The Prado (San Diego)
Back when gas was still only $.21 a gallon it wasn't unusual for families to take a drive on warm summer evenings like the ones we've been experiencing recently. And, of course, this was the era where it still took longer to actually drive to Los Angeles than it did getting out of North County ;-). Gas was cheap and traffic sparse. Destinations differed, but in my family it was usually one of two places. The bay to check out the Navy ships and tuna fleet, the lights and the then new Shelter Island, or Balboa Park. Particularly Balboa Park since my dad had been a musician and had done long stints in the Starlight Bowl orchestra.
We loved going to the park at other times to ride the carousel, which is still there and the minature train, which isn't. My aunt and uncle schlepped us through every museum possible including some of the lesser known ones like the Hall of Champions, Aerospace and all the little International Houses. Most of the time we had to get dressed up because this was, well, that's just what people did back then. And, because often times we'd end up eating at The Prado restaurant and if you were going to be seen, you had to be presentable enough to be seen. People still cared about that kind of thing back then too.
I hadn't been to The Prado in a very long time. Oh, sure, I'd taught some classes at the cooking school upstairs, but I hadn't had a meal there. And frankly, after having seen their back of the house after closing, I wasn't too eager to dine. But when my mother suggested trying it out for my birthday earlier this week I thought "why not". Why not, indeed. The meal was surprisingly good. From the housemade crackers with chipotle hummus that arrived shortly after being seated to the cream cheese flan that marked my birthday dessert, the meal was very good and the service even better.
Say what you will about the Cohen Group of restaurants, but with their flagship operation they've got things well in hand. The only clunker in what we ate was a chicken skewer on the appetizer plate that while flavorful from grilling, was also really too dry. The rest of the skewers on the plate were very well done with accompanying sauces that complemented them well. The beef dishes were remarkably tender. Portions are generous. I'm not a huge fan of either flan or cheese cake, but put the two of them on a collision course and voila, a flan with a denser texture and a cheesecake that less dense and moister.

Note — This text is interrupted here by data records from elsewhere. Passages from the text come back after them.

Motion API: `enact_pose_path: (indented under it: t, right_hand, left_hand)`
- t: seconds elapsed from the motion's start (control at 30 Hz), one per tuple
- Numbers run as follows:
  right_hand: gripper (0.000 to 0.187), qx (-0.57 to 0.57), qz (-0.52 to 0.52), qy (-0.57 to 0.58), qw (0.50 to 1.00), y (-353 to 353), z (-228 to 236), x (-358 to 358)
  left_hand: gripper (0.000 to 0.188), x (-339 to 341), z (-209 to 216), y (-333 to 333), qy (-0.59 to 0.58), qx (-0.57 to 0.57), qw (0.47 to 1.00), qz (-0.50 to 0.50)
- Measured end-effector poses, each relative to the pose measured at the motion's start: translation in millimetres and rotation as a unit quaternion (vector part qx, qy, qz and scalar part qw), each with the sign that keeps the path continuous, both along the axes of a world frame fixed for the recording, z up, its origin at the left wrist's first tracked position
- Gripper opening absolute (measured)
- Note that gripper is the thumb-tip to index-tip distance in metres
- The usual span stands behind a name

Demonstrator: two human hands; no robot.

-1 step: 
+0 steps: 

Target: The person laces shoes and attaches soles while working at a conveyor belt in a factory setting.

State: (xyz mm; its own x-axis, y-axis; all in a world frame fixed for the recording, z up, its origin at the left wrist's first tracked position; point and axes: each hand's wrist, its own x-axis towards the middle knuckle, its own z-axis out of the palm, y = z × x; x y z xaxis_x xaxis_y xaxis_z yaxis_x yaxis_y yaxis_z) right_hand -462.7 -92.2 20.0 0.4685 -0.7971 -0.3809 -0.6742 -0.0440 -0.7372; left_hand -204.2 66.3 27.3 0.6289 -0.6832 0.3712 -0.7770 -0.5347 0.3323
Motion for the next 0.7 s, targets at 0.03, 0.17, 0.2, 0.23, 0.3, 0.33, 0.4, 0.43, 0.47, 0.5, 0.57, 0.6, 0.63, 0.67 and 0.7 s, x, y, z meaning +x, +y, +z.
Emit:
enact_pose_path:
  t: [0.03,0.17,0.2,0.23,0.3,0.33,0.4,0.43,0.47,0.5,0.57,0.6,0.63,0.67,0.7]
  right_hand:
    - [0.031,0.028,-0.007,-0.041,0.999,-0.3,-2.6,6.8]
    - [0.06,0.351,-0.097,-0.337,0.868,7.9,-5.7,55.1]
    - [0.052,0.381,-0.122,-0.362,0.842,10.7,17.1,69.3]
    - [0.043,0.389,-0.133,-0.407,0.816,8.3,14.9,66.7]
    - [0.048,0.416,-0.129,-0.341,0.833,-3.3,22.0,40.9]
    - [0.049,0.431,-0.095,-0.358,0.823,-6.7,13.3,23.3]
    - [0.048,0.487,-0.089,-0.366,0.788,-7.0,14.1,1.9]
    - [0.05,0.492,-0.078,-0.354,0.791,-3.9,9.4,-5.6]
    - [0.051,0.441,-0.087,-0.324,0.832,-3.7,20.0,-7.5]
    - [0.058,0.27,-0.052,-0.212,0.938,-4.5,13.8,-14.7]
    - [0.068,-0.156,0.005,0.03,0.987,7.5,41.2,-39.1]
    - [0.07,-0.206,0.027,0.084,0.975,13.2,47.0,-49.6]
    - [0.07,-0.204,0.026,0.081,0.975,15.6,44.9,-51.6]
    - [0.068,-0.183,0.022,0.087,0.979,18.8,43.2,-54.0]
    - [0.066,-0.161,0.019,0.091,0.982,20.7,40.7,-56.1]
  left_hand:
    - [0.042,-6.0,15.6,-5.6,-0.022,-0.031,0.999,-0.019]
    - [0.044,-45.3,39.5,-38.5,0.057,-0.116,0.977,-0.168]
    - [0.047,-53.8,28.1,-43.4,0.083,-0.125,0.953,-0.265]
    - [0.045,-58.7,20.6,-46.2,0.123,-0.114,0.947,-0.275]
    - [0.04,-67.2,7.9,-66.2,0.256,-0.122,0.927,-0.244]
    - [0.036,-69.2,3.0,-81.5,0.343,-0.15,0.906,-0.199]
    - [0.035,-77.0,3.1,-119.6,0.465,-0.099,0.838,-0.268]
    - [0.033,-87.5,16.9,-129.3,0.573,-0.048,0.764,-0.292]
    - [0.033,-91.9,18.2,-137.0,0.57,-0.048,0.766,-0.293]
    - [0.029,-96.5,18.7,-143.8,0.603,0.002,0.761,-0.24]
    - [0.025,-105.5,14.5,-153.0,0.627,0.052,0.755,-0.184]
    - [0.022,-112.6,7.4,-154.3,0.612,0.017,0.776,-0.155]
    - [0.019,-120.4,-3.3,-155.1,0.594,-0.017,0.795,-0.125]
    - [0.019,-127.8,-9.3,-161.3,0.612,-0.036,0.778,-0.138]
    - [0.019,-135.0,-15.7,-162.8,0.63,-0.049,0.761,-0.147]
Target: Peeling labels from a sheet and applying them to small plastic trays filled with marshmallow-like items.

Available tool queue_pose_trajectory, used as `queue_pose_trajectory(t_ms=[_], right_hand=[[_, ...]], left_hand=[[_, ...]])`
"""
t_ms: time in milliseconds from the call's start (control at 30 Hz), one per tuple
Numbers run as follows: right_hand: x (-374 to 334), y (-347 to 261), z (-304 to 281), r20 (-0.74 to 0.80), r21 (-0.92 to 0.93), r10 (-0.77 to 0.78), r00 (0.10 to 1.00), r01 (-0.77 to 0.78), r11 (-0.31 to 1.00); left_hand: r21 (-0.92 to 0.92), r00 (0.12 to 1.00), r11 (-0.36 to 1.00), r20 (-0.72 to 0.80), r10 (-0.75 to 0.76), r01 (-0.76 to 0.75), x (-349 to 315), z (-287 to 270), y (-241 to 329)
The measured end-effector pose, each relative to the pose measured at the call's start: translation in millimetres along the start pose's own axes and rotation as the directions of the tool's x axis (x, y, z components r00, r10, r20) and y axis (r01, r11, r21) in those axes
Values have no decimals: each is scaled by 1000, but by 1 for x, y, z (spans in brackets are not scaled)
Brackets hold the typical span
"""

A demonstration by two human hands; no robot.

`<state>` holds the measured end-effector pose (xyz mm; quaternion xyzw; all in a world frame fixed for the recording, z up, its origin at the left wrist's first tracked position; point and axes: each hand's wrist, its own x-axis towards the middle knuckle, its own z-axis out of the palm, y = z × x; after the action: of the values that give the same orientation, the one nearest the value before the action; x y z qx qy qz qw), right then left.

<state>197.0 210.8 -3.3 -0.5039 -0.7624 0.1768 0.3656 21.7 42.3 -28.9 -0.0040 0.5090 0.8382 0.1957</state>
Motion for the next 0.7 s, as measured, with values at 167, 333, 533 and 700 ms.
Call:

Since I haven't figured out how to upload photos on this site yet, you can check out what we ate at this link --
Click on the photos to enlarge them. Since I'm still mastering my digital camera, they look better enlarge ;-D
I think they're a pretty good restaurant. I've eaten there on a few occasions, usually before a production at the Old Globe. Had the sea bass--excellent.
Balboa Park has some great museums, the Aerospace not being one of them. I love MOPA, the Mingei, and the Japanese Friendship Garden, which I know doesn't count as a museum, but still... The Park's a fun place to wander around for a couple of hours and the Museum of Art's cafe is a great place for sandwhiches and soup at lunch.
If you can find a parking space in or near Balboa Park on a fine, bright day (neither too hot nor too cold), the patio of the Prado, overlooking the lushly wooded canyon is one of the absolute best places to lunch in all of San Diego. An overchilled bottle of crisp white wine, and one of the Prado's superb salads can actually make me say the phrase "America's Finest City" with a straight face.
. . . jim strain in san diego.
Our office is near the park, making this a convenient place for us to take out-of-town visitors, so I have been many times. And your comment is dead-on...the setting is beautiful and cudos to the Cohn's for remaking the Prado from the dump that it was..but the food is not "ordinary," it is much weaker than that, but the menu is very well written.